-- Task item --
Your task is to transcribe the data exactly while omitting each picture.

-- Data --
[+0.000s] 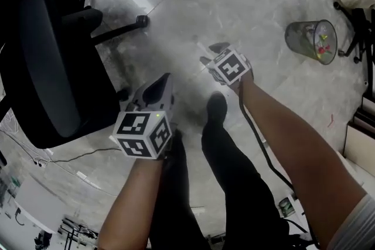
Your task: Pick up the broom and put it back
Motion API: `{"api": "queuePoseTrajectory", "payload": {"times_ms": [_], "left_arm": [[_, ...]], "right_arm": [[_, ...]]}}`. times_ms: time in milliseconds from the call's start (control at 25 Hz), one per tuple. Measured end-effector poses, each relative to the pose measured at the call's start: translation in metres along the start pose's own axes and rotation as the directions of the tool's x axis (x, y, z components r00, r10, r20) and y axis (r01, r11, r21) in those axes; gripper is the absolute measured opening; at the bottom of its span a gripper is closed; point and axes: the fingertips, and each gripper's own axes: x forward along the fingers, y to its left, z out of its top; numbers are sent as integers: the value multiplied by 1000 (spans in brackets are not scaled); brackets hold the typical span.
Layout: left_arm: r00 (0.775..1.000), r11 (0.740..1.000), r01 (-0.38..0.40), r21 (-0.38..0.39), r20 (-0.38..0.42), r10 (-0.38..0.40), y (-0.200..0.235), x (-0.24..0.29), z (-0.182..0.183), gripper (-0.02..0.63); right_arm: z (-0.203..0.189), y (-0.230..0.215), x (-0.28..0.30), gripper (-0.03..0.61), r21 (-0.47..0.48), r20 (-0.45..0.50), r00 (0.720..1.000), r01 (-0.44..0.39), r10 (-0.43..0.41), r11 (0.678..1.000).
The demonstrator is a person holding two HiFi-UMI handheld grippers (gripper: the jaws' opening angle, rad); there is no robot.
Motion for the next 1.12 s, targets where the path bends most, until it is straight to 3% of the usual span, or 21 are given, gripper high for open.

-- Answer for the task --
[+0.000s] 
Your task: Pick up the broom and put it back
Motion API: `{"api": "queuePoseTrajectory", "payload": {"times_ms": [_], "left_arm": [[_, ...]], "right_arm": [[_, ...]]}}`. times_ms: time in milliseconds from the call's start (control at 25 Hz), one per tuple. Measured end-effector poses, each relative to the pose measured at the call's start: translation in metres along the start pose's own axes and rotation as the directions of the tool's x axis (x, y, z components r00, r10, r20) and y axis (r01, r11, r21) in those axes; gripper is the absolute measured opening; at the bottom of its span a gripper is closed; point and axes: the fingertips, and each gripper's own axes: x forward along the fingers, y to its left, z out of its top; numbers are sent as integers: the value multiplied by 1000 (spans in brackets are not scaled); brackets hold the typical span.
Layout: left_arm: r00 (0.775..1.000), r11 (0.740..1.000), r01 (-0.38..0.40), r21 (-0.38..0.39), r20 (-0.38..0.42), r10 (-0.38..0.40), y (-0.200..0.235), x (-0.24..0.29), z (-0.182..0.183), gripper (-0.02..0.63); right_arm: z (-0.203..0.189), y (-0.230..0.215), x (-0.28..0.30), gripper (-0.03..0.61), r21 (-0.47..0.48), r20 (-0.45..0.50), r00 (0.720..1.000), r01 (-0.44..0.39), r10 (-0.43..0.41), r11 (0.678..1.000).
The demonstrator is a person holding two HiFi-UMI handheld grippers (gripper: the jaws' opening angle, rad); there is no robot.
Motion for the next 1.12 s, targets where the path bends most, until it is straight to 3% of the usual span, or 21 are given, gripper high for open.

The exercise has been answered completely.